苏燕忽然难以抑制地想起了空濛雨后的观音山,想起自己站在辛夷花树下看着徐墨怀朝自己走近。
往事一幕幕浮现,仿佛在同这河水一起拖拽着她沉没。
她没想到在这一刻,脑子里想得居然还是徐墨怀,果真是没出息到了极点。
可她又有些恨恨地想,纵使她再没出息,也不想跟他在一起过日子,倘若连她都不在意自己,世上更没人会将她放在心上。
等苏燕终于攀上冷硬的河岸,身体也麻木到仿佛不属于自己。她呛了水想要咳嗽,还强忍着捂住嘴,小心翼翼爬进芦苇丛,身后的一切声响都离她远去。

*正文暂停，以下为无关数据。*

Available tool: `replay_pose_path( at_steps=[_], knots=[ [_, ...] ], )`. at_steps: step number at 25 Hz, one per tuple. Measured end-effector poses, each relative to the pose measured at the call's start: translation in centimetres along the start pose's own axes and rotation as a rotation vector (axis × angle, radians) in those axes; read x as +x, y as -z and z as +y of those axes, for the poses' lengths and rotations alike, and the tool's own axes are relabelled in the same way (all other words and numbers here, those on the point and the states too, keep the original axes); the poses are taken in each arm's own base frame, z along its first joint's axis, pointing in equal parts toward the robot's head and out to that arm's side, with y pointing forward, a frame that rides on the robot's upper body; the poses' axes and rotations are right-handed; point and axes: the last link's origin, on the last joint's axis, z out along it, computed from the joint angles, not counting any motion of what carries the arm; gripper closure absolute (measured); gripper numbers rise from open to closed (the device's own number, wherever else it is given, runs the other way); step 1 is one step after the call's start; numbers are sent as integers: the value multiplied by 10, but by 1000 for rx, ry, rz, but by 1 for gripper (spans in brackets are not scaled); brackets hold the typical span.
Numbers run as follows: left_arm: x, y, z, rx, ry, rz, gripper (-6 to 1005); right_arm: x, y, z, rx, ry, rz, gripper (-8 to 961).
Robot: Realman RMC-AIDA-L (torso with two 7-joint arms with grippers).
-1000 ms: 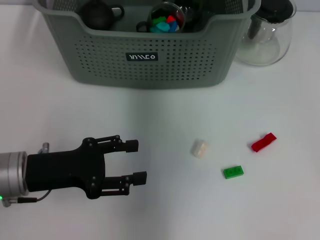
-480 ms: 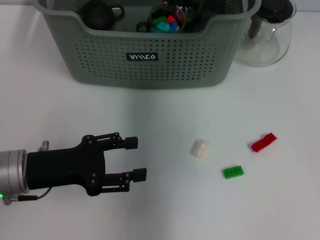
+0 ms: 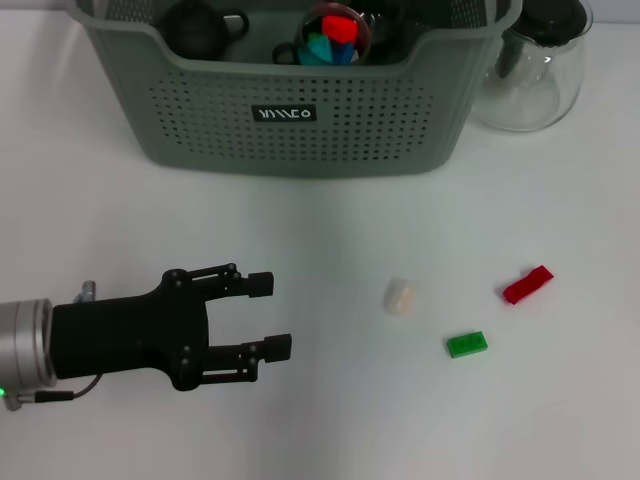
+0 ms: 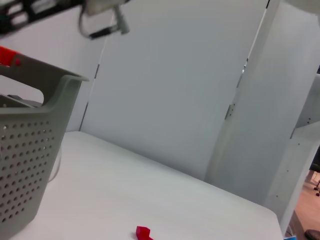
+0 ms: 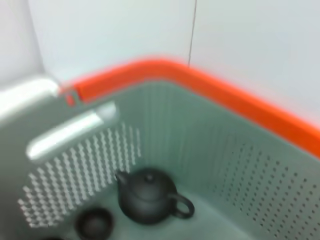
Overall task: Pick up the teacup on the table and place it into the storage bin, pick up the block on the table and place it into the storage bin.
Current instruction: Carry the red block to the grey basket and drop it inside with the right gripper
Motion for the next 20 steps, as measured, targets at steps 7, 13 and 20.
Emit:
replay_pose_path(
  at_steps=[7, 13, 20],
  knots=[
    [0, 0, 0, 2, -1, 0, 236, 25, 102, 4, -193, 107, -227, 197],
    [2, 2, -3, 15, -6, 5, 236, 123, 163, 5, -385, 270, -171, 148],
    [5, 0, -5, 10, -14, 4, 236, 174, 175, -6, -374, 191, 54, 147]
  ],
)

夜里冷得人发颤,身上的湿衣裳都要冻得结冰,短短一段距离,苏燕却用尽了浑身的力气。她只能漫无目的的往前走,一刻也不敢停,最后实在是走不动了,直接摔倒在了田埂上,连起身的力都没有。
——
整整一夜,近千人几乎将整条河都找遍了,也没寻到苏燕的身影,为了防止她是中途游上岸跑了,他们也将四周的芦苇荡翻找过。徐墨怀赶到的时候,下令让人将此处的芦苇全给铲平。

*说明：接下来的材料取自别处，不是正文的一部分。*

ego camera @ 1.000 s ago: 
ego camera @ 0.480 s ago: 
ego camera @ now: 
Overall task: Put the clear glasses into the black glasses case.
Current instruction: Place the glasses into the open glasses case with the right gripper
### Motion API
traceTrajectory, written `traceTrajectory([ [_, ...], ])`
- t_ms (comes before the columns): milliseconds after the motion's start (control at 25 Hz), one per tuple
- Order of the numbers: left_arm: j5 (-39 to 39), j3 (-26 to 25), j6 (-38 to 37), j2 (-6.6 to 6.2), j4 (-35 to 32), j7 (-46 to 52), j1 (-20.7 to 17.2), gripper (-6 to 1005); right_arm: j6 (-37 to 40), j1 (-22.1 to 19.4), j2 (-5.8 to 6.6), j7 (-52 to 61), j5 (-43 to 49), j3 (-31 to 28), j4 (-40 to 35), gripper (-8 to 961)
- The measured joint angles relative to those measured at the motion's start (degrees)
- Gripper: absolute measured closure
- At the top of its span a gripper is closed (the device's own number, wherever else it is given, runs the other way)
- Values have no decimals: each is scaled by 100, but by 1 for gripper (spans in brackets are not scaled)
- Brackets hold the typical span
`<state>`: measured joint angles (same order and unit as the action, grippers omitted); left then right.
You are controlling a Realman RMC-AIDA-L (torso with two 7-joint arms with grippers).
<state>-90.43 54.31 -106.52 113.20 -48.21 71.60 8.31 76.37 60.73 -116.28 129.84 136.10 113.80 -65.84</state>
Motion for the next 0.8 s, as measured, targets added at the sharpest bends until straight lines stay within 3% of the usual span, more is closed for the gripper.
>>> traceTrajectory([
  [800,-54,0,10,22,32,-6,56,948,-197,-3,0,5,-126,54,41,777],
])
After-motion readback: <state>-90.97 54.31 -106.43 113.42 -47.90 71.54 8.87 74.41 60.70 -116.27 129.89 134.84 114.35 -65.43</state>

孟鹤之的手下昨夜险些冻死在河里,还是被同伴给捞起来的,连他们都是如此,何况是纤弱的苏燕,何况昨夜她那番模样,看着实在是像寻死。然而徐墨怀的表情平静得可怖,反而让他不敢说出心里的想法,只好将昨夜苏燕的话也压在了心底,以免说出来惹得徐墨怀发怒。
几乎所有人都认为苏燕必死无疑,不信她能活着出去,徐墨怀却依旧笃定她只是跑了,寒冬腊月一众士兵都在四处寻人,徐墨怀不许他们去水里打捞苏燕的尸身,而后迅速封了京畿道,开始四处搜寻苏燕的下落。